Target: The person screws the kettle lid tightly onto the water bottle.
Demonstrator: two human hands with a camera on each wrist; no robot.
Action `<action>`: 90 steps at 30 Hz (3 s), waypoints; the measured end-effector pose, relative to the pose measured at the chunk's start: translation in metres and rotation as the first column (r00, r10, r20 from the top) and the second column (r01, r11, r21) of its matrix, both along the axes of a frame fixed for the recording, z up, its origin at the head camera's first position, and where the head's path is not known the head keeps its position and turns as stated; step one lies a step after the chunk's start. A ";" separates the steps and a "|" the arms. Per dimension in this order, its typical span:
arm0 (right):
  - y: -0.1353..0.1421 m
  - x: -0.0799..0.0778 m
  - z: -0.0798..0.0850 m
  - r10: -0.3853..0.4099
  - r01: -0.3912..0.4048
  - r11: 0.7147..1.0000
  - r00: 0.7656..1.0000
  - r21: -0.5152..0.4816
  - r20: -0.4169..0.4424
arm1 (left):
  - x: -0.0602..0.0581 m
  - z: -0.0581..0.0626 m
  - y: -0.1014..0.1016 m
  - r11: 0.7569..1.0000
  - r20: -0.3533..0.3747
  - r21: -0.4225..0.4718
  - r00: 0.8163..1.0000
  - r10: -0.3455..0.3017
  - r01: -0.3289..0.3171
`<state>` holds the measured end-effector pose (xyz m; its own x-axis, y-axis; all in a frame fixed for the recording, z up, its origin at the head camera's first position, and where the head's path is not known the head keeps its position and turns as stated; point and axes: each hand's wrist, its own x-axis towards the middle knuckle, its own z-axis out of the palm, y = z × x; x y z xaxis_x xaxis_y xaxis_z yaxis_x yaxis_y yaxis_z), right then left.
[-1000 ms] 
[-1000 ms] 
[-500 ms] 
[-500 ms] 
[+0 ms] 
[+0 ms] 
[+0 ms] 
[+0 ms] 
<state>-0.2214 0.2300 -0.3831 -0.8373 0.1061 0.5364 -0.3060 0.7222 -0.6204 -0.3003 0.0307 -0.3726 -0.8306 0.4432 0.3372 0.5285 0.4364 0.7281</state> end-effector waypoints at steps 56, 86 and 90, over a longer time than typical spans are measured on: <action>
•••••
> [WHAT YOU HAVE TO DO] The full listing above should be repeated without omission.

> [ANSWER FOR THIS EXERCISE]
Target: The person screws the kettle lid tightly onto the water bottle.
Demonstrator: two human hands with a camera on each wrist; no robot.
Action `<action>`: 90 steps at 30 Hz (3 s), waypoints; the measured end-effector pose, relative to the pose measured at the chunk's start: translation in metres and rotation as the first column (r00, r10, r20 from the top) and the second column (r01, r11, r21) of its matrix, both along the axes of a frame fixed for the recording, z up, its origin at the head camera's first position, and where the head's path is not known the head keeps its position and turns as stated; step one lies a step after the chunk's start. A ";" separates the steps and a "|" the arms. Per dimension in this order, its typical span:
arm0 (right):
  - y: -0.1353..0.1421 m
  - x: -0.0799..0.0778 m
  - z: -0.0798..0.0850 m
  - r10: -0.3853..0.4099
  - r01: -0.3912..0.4048
  - r11: 0.7147..1.0000
  - r00: 0.7656..1.0000
  - r21: -0.5152..0.4816
  - r20: -0.4169..0.4424
arm1 (left):
  - x: -0.0602..0.0581 m
  - z: -0.0581..0.0626 m
  - y: -0.1014..0.1016 m
  - r11: 0.7569..1.0000
  - r20: -0.3533..0.3747
  - r21: -0.4225..0.4718
  - r00: 0.8163..1.0000
  - r10: -0.3455..0.3017
  - r01: -0.3289..0.3171
`<state>` holds the measured end-effector pose (xyz m; its own x-axis, y-axis; all in a frame fixed for the recording, z up, its origin at the head camera's first position, and where the head's path is not known the head keeps its position and turns as stated; point and axes: each hand's wrist, its own x-axis towards the middle knuckle, its own z-axis out of the palm, y = z × x; x y z xaxis_x xaxis_y xaxis_z yaxis_x yaxis_y yaxis_z), right then left.
[-1000 ms] 
[-1000 ms] 
[-500 ms] 
[-500 ms] 
[+0 ms] 
[+0 ms] 
[+0 ms] 
[+0 ms] 
<state>-0.2214 0.2300 -0.3831 -0.8373 0.1061 0.5364 -0.3060 0.7222 -0.6204 -0.3003 0.0307 -0.3726 -0.8306 0.4432 0.3372 0.5285 0.4364 0.7281</state> end-effector waypoints at steps 56, 86 and 90, over a longer time than typical spans are measured on: <action>

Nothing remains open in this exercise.